Bonaia paints Penelope's nails red at a table.

Penelope loves having her nails painted and insists on three coats.

Describe Penelope–what is she like, what are her interests? Any stories about her that are cute and illustrative of her general personality?

Penelope is such a happy person who loves to love.

She shows this to us, her family and friends, in so many ways. One of my favorite ways is her particular form of delayed echolalia. It is always intentional and usually used to comfort others or share a memory. She is repeatedly asked, “Are you okay?” either at school, her daycare or at home by us. She uses this same phrase when she sees us fall, trip, burn our mouths with hot foods or even look upset. She will ask this repeatedly until you answer in a very specific, “I’m okay, I’m okay.” Twice. Then she pats us and says, “You’re okay, you’re okay.”

When she hurts herself, someone usually holds her, pats her on the back and says “Poor baby.” When we hurt ourselves or if she perceives us to be in pain she will approach us, embrace us in a hug, pat us on the back and start saying what sounds like “Oh bobby”. This is her interpretation of “Poor baby,” but she’s genuinely making sure you are okay. She will do this until you pat her back as acknowledgment of receiving her patting.

In progress portrait of Penelope and Taylor.

In-progress painting Bonaia is working on of her two girls, Penelope and Taylor.

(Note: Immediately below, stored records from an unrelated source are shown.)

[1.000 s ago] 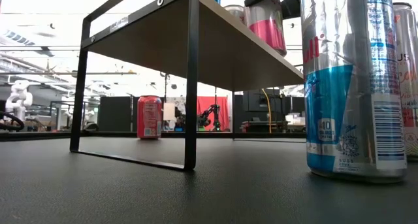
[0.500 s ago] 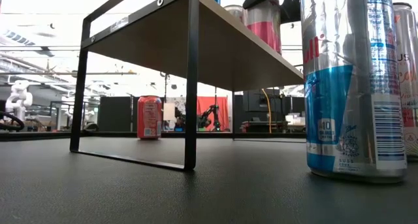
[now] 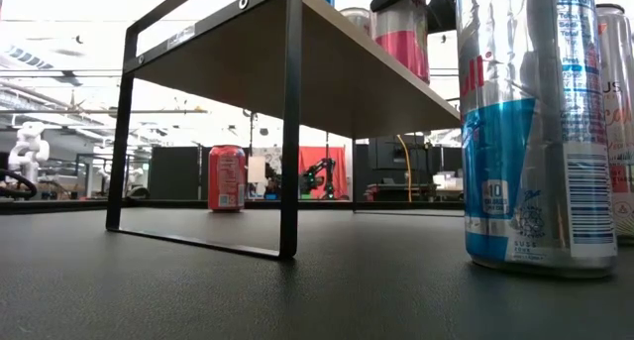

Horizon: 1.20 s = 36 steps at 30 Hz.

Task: Place canned beverage on shelf
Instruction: Put the pink-white soda can on the shelf aligned with the pink-white soda can

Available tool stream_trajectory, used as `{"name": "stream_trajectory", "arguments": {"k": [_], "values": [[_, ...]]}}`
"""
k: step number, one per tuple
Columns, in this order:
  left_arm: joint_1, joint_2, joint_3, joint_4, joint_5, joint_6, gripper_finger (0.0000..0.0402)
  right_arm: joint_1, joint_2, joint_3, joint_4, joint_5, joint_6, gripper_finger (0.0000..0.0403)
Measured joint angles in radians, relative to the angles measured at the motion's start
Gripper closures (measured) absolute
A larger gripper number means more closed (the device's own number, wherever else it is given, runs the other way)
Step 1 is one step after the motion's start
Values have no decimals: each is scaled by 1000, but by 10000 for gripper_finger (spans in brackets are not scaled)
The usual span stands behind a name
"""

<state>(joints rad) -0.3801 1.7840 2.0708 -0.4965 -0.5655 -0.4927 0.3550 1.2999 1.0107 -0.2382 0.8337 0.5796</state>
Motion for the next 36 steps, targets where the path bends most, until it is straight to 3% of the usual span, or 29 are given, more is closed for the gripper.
{"name": "stream_trajectory", "arguments": {"k": [11,18,36], "values": [[-2,0,0,-1,0,0,11,-28,0,0,7,0,-29,83],[-5,0,0,-1,0,-1,11,-27,0,-1,113,-24,-115,82],[-7,0,0,-2,1,-1,11,-28,0,-1,100,0,-152,82]]}}
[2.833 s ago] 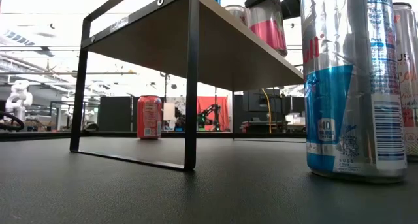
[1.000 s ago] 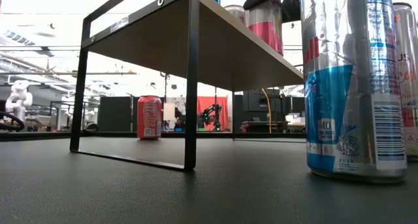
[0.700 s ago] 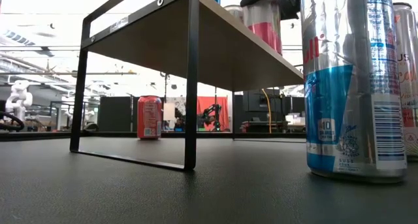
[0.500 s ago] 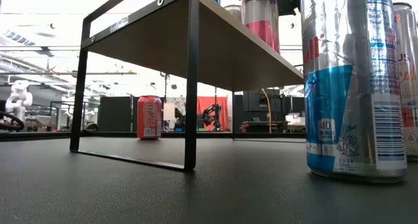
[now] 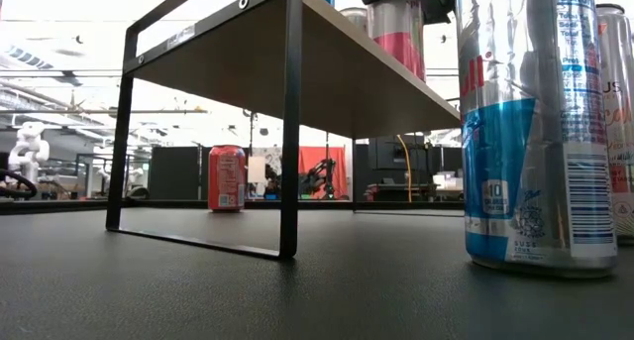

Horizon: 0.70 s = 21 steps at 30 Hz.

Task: Place canned beverage on shelf
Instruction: Put the pink-white soda can on the shelf aligned with the pink-white soda can

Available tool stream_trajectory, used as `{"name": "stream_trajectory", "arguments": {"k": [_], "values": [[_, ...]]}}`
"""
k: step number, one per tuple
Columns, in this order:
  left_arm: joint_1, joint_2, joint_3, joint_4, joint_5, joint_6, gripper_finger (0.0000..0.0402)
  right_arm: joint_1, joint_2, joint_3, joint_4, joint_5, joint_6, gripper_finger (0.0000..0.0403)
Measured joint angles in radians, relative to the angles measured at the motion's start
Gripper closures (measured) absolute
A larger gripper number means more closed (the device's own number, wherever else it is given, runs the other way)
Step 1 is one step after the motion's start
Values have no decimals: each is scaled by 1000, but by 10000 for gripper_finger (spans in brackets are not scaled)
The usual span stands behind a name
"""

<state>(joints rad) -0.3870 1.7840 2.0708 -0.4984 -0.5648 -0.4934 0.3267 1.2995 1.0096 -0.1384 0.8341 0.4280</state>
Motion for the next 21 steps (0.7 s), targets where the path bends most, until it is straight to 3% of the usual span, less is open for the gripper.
{"name": "stream_trajectory", "arguments": {"k": [21], "values": [[-2,0,0,-1,0,-1,11,28,-127,0,38,-25,-152,83]]}}
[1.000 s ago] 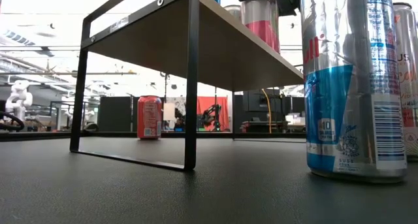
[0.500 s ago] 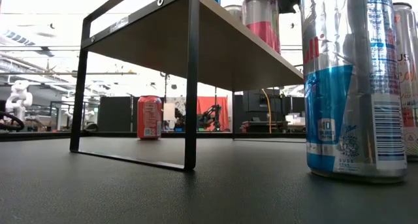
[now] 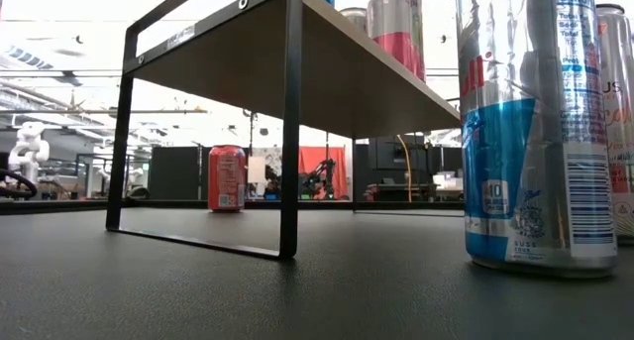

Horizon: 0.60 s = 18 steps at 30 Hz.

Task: Place canned beverage on shelf
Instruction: Put the pink-white soda can on the shelf aligned with the pink-white soda can

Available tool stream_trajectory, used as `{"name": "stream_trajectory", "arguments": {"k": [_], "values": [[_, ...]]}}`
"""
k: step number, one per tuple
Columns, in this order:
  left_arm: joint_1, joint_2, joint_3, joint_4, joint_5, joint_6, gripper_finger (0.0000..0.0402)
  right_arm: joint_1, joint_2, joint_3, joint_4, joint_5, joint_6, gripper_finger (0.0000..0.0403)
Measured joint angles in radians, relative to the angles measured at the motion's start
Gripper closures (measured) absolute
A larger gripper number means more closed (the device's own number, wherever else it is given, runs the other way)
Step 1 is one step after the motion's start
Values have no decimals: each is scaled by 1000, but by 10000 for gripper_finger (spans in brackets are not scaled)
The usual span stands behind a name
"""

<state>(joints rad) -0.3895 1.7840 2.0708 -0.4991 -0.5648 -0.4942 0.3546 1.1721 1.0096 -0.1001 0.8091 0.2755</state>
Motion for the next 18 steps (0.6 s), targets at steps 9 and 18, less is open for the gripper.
{"name": "stream_trajectory", "arguments": {"k": [9,18], "values": [[-19,0,0,-18,-6,1,11,152,-103,1,-221,-3,196,100],[-19,-2,0,-39,-13,2,11,262,-34,1,-315,-5,433,163]]}}
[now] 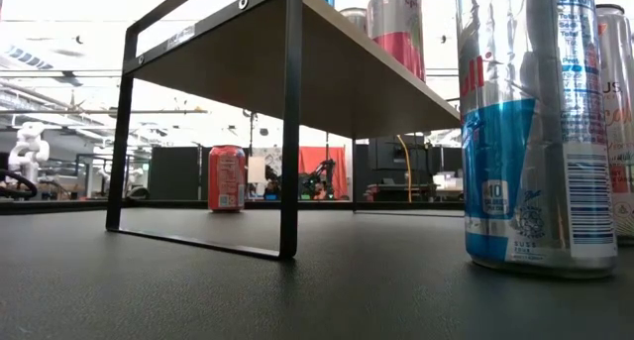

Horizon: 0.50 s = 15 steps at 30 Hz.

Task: Place canned beverage on shelf
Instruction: Put the pink-white soda can on the shelf aligned with the pink-white soda can

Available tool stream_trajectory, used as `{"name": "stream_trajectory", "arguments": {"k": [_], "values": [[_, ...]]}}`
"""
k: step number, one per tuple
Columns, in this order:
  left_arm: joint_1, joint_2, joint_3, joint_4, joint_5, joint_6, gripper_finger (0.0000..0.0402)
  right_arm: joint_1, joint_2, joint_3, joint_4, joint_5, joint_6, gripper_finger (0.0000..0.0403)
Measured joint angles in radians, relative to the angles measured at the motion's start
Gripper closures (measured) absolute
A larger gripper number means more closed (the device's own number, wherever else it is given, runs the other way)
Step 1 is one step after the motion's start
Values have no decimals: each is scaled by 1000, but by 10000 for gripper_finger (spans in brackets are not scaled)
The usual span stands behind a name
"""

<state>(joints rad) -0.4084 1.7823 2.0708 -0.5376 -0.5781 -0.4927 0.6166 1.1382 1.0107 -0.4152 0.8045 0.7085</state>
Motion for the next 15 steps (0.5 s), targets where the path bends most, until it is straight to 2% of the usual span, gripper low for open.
{"name": "stream_trajectory", "arguments": {"k": [5,11,15], "values": [[0,-16,0,-12,-11,0,11,-3,54,0,28,-15,-7,209],[10,-28,0,-29,-26,0,11,-35,103,0,170,-131,-139,257],[15,-34,0,-25,-26,-18,11,-66,117,0,216,-130,-201,276]]}}
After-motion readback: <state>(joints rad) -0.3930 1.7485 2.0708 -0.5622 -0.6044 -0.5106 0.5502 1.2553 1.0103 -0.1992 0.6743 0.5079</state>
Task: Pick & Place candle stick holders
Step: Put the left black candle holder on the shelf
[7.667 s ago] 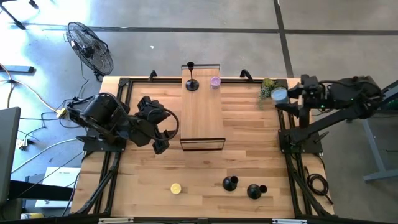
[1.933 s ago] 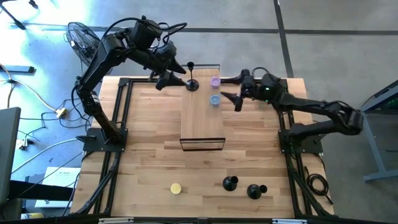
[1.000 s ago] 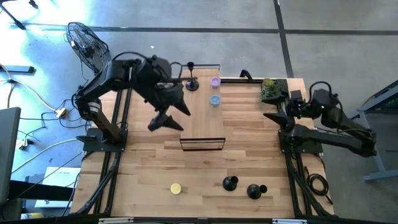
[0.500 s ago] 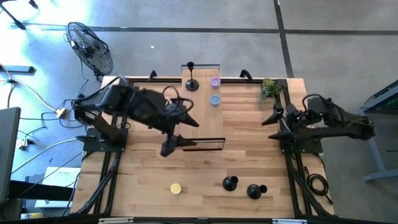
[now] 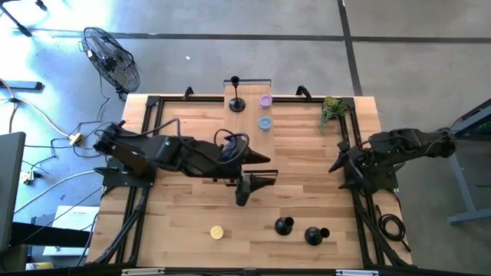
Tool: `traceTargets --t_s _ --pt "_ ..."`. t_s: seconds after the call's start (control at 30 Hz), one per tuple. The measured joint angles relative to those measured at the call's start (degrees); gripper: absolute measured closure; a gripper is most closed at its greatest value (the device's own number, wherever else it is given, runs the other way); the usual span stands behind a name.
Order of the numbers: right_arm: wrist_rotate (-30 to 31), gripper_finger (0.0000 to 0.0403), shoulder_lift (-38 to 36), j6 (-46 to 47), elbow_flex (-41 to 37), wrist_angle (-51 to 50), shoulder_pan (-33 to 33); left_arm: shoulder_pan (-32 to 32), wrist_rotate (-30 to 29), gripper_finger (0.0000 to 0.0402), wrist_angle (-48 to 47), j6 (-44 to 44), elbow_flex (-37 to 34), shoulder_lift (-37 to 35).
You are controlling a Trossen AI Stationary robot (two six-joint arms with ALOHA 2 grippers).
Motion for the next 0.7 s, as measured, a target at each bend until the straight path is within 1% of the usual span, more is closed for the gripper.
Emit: traceTargets --t_s 0.1,0.2,0.27,0.4,0.47,0.53,0.6,0.7 --pt "0.1 0.0091 0.0 1.2 0.0 0.0 3.5 0.0 0.2 0.0092 5.4 0.0 -3.7 0.0" --pt "2.4 0.0091 0.4 3.3 0.0 1.6 6.9 0.0 0.1 0.0092 9.2 -0.9 -6.3 0.0" --pt "4.1 0.0091 1.4 3.4 0.0 3.1 9.0 0.0 0.1 0.0092 9.8 -1.8 -7.4 0.0" --pt "8.7 0.0091 6.0 1.7 0.0 6.2 12.0 0.0 0.0 0.0092 10.2 -2.7 -7.6 0.3" --pt "11.6 0.0091 8.8 1.1 0.0 7.6 12.9 0.0 0.1 0.0092 10.8 -2.6 -7.6 0.5" --pt "13.2 0.0091 11.6 1.4 0.0 9.7 13.4 0.0 0.7 0.0092 11.2 -2.6 -7.6 0.7" --pt "13.2 0.0091 14.3 2.2 0.0 11.5 13.5 0.1 1.5 0.0092 11.6 -2.6 -7.6 0.6" --pt "8.8 0.0091 17.4 3.2 0.0 15.3 13.5 0.0 1.9 0.0092 11.4 -2.2 -7.6 0.6"
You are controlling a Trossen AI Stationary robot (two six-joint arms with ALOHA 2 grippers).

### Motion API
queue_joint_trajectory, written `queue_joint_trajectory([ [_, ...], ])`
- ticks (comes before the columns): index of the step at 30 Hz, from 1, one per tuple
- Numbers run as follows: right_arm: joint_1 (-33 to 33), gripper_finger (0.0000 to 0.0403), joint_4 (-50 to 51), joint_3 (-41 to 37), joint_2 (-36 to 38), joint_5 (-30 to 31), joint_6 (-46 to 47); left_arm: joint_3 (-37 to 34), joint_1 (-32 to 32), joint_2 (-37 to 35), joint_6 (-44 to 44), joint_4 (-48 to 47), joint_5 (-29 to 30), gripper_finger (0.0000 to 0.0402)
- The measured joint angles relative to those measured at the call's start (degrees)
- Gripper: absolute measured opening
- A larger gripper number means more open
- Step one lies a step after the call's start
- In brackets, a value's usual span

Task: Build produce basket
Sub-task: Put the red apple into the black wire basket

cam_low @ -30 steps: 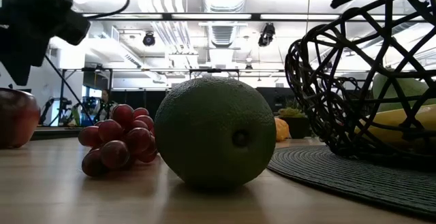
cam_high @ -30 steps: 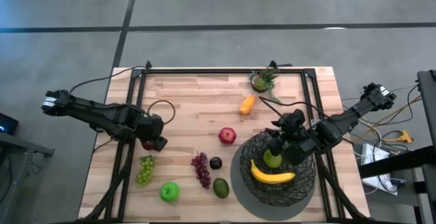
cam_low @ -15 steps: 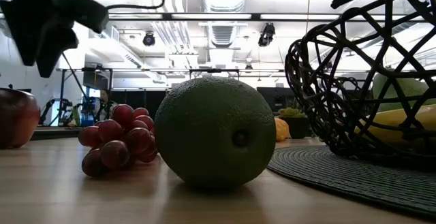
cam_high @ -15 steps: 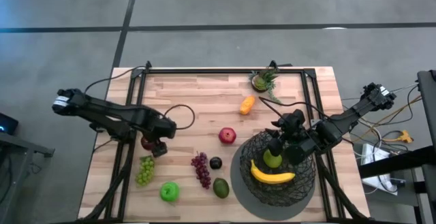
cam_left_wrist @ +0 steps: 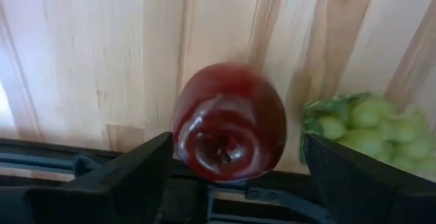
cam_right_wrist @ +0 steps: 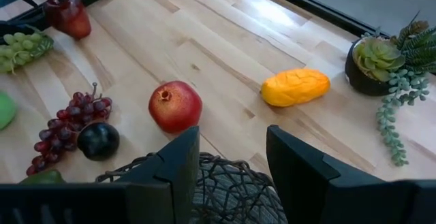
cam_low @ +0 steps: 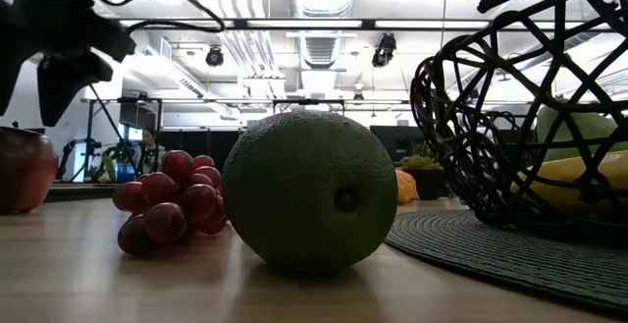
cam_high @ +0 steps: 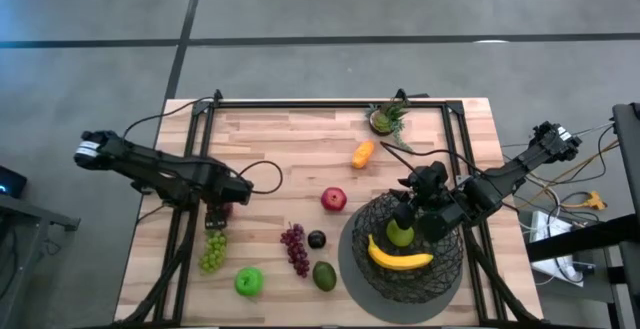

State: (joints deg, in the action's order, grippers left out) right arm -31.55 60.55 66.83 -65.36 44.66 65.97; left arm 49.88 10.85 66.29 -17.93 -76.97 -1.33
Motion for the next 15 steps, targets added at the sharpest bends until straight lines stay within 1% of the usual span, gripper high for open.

Her way of telling a joke is another of my favorites. It’s not an actual joke but she will repeat things that make her happy assuming that when she repeats them to you they will also make you happy. It’s usually part of a song.  For example, her favorite thing to sing at us, to share in this “joke,” is the end credit song to the movie, Rio. She cannot enunciate the words, but her pauses between what she perceives as the words and the intonations in her song make it clear to us which song she is singing. Once Billy, Taylor or I have caught on, we start filling in the blanks and sing along, at which point she will be so overwhelmed with joy that she starts laughing like she just told the funniest joke in the world. We, of course, will laugh along with her. Then she claps to signal to us how well she did telling that joke. It makes her happiest when we get the “joke”. I cannot describe how much her sharing this with us affects me. I perceive these moments as my daughter sharing her happiness with us.